Lit Ignorance is Bias: The Diversity Manifesto

Discussion in 'Literature' started by CooperTFN, Sep 2, 2012.

  1. Ulicus

    Ulicus Lapsed Moderator star 7 VIP - Former Mod/RSA

    Registered:
    Jul 24, 2005
    You're totally right. I agree. I've been saying that's possible from the moment I entered the discussion. Hell, that's why I entered the discussion in the first place; to back up Mia's point that just because the Jedi can't sense the "Force ghost in the machine" (or the "workings of a conscious mind", if you prefer), doesn't mean it's not there. :p

    And, yeah, if I had it my way, the Jedi would have seriously re-evaluated their position on droids in the wake of the Vong War.

    "Hey guys, you think maybe there are more "wavelengths" we're unfamiliar with?

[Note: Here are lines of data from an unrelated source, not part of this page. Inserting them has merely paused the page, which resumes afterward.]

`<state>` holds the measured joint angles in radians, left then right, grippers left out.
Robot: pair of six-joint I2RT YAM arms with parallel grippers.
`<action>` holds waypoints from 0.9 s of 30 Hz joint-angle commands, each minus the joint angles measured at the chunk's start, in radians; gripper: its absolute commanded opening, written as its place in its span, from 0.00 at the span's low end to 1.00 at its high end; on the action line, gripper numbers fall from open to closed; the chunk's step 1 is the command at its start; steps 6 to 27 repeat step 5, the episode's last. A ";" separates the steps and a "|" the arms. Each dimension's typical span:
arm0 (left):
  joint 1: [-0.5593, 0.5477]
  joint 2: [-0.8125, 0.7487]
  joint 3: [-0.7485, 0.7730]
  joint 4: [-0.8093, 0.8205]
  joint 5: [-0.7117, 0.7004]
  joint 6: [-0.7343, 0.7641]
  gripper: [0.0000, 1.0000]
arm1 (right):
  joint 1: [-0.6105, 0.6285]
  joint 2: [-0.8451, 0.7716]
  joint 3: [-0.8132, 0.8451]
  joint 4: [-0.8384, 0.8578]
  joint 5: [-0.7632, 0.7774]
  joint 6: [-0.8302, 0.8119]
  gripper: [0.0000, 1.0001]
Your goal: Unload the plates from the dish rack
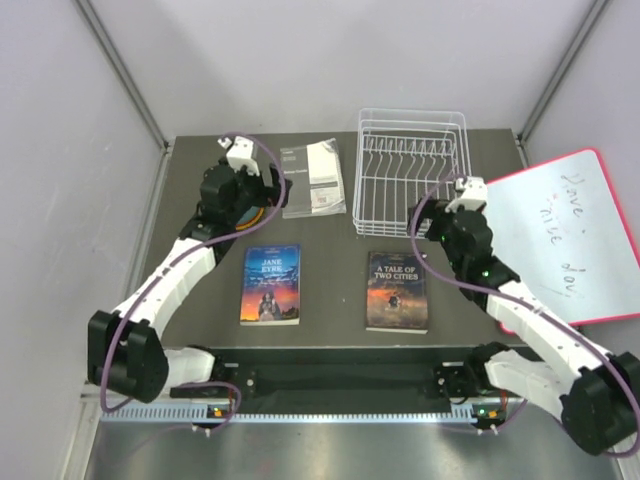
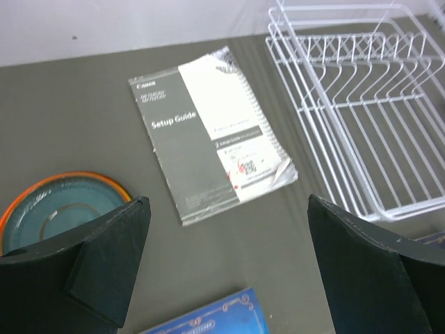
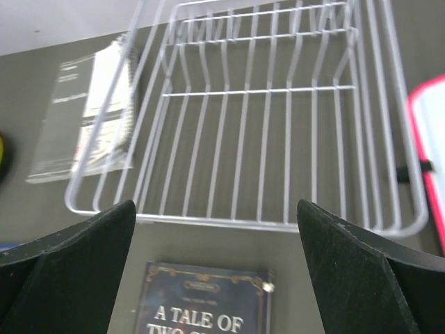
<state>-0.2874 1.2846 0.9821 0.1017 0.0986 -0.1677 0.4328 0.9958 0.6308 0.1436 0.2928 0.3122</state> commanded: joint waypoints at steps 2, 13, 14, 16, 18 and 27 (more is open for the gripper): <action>-0.039 -0.073 -0.088 0.070 -0.123 0.066 0.99 | 0.029 -0.112 -0.095 0.028 0.203 -0.036 1.00; -0.048 -0.087 -0.091 0.069 -0.168 0.073 0.99 | 0.037 -0.126 -0.111 0.028 0.223 -0.038 1.00; -0.048 -0.087 -0.091 0.069 -0.168 0.073 0.99 | 0.037 -0.126 -0.111 0.028 0.223 -0.038 1.00; -0.048 -0.087 -0.091 0.069 -0.168 0.073 0.99 | 0.037 -0.126 -0.111 0.028 0.223 -0.038 1.00; -0.048 -0.087 -0.091 0.069 -0.168 0.073 0.99 | 0.037 -0.126 -0.111 0.028 0.223 -0.038 1.00; -0.048 -0.087 -0.091 0.069 -0.168 0.073 0.99 | 0.037 -0.126 -0.111 0.028 0.223 -0.038 1.00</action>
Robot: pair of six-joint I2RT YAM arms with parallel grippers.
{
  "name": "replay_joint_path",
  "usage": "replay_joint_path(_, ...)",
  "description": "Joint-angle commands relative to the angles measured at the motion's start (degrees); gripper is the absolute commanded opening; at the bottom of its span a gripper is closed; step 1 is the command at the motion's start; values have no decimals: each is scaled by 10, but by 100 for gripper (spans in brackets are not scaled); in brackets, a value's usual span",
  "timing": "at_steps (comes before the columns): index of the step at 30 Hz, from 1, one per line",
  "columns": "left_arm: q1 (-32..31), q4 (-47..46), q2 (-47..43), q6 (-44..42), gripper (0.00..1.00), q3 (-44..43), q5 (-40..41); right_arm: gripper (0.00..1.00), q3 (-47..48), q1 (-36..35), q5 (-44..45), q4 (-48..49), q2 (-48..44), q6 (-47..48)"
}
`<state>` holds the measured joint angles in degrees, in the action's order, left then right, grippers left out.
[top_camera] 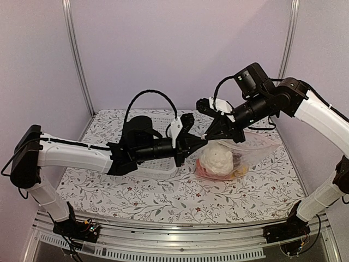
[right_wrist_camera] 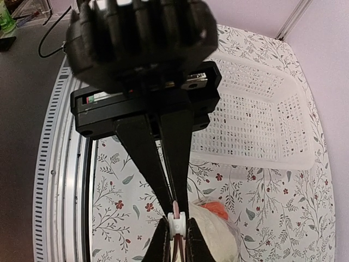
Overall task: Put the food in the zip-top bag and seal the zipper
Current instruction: Hold the zipper from the zipper food storage bag, then zip the zipper on the zipper food storage bag.
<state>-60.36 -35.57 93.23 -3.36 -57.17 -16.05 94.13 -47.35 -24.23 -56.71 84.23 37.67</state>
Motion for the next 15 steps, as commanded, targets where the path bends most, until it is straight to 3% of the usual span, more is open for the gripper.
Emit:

Maybe we should dial back the whole 'droids can't possibly be living beings because we can't sense them' thing? Maybe they're people in disguise? MORE THAN MEETS THE EYE!"

    Sadly, this has yet to occur. But something like that needs to occur before we can get a huge paradigm shift RE: droids in the franchise. If the question could be addressed the same way it is in every other franchise, then it should have been done and dusted thousands of years before we got the era of the films.
     
  2. Mechalich

    Mechalich Jedi Grand Master star 4

    Registered:
    Feb 2, 2010
    The Force is open to interpretation in-universe, and on material revealed from an in-universe perspective. Out of universe source materials can make statements about the Force that have the powerful of canonical truth behind them and are not subject to such interpretation.

    The SAGA edition corebook for example, says the following under droid traits: "Droids have no connection to the Force and can't gain the Force sensitivity feat or learn Force powers." That is about as explicit as you can possibly be.

    So this is about more than what just the Jedi (or other Force users) can perceive. Droids, I-5YQ excepted for reasons as yet unknown, have no connection to the Force as it is currently understood in-universe or out-of-universe.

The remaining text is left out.